Physicists have also found that forces are not distributed evenly throughout granular material. It is this characteristic that may account for the frequent rupturing of silos in which grain is stored. In a silo, for instance, the column’s weight is carried from grain to grain along jagged chains. As a result the container’s walls carry more of the weight than its base, and the force is significantly larger at some points of contact than at others. Coming up with equations to explain, much loss, predict the distribution of these force chains” is extremely difficult.

Again, using beads, physicists developed a simple theoretical model in which they assume that a given bead transmits the load it bears unequally and randomly onto the three beads on which it rests.
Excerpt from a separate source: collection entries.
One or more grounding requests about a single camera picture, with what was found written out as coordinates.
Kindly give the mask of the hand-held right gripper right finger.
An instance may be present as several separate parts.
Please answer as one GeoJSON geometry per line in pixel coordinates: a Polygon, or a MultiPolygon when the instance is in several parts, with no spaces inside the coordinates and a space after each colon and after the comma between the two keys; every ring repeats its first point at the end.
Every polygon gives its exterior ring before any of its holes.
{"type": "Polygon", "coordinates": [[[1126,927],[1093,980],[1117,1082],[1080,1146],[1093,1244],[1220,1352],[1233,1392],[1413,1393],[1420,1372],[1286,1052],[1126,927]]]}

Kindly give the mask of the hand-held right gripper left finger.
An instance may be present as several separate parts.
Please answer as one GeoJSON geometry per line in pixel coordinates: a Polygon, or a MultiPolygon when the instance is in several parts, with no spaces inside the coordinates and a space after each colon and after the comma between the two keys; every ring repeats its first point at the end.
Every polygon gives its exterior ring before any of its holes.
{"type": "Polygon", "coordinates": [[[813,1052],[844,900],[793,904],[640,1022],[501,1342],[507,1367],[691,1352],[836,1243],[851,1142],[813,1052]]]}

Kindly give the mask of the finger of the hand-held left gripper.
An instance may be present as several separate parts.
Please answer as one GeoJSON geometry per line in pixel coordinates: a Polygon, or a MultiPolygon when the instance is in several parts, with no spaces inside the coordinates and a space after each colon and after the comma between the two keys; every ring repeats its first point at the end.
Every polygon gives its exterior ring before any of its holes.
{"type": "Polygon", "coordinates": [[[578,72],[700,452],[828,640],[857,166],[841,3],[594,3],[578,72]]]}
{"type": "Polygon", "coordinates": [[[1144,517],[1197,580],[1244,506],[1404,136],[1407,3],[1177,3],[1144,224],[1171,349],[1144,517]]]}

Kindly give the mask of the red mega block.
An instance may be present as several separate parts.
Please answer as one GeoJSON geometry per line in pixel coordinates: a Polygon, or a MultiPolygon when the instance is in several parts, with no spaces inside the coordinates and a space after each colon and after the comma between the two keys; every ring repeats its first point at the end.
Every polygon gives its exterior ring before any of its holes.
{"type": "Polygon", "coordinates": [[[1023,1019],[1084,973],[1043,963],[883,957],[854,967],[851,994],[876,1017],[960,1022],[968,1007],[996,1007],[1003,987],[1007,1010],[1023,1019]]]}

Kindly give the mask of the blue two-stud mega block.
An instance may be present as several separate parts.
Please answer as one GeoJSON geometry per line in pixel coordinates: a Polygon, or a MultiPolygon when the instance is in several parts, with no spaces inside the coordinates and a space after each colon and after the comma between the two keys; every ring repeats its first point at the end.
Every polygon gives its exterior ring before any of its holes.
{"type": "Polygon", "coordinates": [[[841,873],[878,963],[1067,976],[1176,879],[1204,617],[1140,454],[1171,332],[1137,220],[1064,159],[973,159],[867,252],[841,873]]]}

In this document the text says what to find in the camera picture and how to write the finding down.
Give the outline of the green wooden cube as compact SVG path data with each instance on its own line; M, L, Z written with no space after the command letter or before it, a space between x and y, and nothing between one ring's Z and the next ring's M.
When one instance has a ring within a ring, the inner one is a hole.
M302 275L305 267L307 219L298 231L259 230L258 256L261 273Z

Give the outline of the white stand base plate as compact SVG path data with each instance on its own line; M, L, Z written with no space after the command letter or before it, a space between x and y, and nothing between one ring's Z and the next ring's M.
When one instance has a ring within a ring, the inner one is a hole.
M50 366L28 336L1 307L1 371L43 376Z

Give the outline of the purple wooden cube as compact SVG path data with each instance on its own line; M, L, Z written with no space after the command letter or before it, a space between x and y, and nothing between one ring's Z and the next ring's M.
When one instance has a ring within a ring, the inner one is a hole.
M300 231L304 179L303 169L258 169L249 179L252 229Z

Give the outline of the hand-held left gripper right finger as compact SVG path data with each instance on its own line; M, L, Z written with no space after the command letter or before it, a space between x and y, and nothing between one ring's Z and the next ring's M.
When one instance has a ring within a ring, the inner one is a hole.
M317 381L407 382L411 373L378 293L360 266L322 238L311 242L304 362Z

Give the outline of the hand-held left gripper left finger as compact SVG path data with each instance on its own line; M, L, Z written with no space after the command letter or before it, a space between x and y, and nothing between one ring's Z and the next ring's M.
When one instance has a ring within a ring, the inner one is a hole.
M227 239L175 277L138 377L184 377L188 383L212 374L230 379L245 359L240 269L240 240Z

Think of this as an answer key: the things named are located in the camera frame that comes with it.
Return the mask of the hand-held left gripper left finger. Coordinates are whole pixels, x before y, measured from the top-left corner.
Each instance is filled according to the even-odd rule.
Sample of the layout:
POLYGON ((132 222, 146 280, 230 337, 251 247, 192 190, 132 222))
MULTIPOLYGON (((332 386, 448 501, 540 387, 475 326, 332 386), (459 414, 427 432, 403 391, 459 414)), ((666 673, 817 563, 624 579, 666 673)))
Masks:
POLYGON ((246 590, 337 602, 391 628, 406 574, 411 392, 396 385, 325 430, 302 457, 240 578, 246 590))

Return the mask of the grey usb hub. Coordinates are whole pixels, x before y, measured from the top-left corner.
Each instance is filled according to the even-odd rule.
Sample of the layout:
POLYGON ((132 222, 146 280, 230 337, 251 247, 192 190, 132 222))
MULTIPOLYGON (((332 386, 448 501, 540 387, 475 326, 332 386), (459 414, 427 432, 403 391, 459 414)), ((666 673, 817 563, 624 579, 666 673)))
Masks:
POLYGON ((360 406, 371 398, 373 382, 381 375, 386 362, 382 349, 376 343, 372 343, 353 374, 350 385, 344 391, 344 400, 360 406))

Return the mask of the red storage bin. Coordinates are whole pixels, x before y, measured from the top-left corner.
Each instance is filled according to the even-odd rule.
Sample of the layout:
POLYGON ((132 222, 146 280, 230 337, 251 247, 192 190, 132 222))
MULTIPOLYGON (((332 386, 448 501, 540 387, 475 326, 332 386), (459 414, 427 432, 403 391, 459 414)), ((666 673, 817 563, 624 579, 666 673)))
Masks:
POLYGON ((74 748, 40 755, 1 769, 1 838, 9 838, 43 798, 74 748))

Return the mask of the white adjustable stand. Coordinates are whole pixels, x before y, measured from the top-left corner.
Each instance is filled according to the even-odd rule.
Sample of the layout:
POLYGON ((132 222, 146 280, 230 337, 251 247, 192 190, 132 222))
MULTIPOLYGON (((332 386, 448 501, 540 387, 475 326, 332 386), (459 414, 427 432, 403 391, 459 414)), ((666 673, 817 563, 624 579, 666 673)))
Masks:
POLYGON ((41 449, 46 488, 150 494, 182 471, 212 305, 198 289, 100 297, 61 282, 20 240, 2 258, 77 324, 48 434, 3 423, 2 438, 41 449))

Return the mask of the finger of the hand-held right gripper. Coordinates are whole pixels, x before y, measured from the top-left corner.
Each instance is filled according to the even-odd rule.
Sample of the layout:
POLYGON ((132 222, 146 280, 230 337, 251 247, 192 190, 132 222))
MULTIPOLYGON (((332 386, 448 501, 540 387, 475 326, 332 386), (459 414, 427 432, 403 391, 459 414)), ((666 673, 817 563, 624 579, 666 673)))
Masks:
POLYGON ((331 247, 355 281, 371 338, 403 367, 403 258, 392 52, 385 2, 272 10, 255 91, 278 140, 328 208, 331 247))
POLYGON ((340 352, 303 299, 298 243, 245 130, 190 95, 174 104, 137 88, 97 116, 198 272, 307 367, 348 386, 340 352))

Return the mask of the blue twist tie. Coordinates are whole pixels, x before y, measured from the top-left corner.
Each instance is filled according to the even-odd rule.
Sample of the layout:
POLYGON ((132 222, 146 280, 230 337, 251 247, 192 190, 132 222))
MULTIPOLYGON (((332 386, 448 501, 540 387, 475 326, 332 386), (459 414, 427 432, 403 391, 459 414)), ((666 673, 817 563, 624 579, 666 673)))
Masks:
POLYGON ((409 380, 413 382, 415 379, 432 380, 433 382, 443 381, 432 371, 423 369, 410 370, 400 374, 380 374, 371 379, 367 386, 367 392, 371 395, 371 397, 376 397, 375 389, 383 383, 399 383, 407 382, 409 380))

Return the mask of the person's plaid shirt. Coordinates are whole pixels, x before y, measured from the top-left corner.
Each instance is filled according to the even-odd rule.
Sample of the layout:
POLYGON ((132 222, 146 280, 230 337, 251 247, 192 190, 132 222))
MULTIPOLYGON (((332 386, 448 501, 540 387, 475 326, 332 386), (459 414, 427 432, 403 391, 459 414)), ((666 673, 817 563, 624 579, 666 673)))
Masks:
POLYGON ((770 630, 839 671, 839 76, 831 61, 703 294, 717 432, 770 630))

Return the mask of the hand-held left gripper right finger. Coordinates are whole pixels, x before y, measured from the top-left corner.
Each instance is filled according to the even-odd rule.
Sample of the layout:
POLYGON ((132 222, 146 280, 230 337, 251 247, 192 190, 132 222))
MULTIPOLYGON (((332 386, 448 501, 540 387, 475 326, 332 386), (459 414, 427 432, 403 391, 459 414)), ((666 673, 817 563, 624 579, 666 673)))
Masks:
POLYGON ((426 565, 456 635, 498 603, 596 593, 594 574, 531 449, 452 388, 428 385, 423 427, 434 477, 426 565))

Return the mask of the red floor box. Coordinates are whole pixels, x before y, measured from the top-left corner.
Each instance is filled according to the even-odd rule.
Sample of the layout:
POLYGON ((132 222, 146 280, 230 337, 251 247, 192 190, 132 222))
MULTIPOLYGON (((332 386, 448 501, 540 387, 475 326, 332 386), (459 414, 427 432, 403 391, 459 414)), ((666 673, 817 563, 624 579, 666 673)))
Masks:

While the model agrees well with experimental results, it does not take into account all of the mechanisms of force transmission between grains of sand or wheat.

In the struggle to understand granular materials, sand-studying physicists have at least one thing in their favour. Unlike particle physicists who must secure billions of dollars in government funding for the building of super-colliders in which to accelerate and view infinitesimal particles, they can conduct experiments using such low-cost, low-tech materials as sand, beads, marbles, and seeds. It is hoped that more low-tech experiments and computer simulations will lead to equations that explain the unwieldy stuff and reduce some of the wastage, guesswork, and accidents that occur in the various industries that handle it.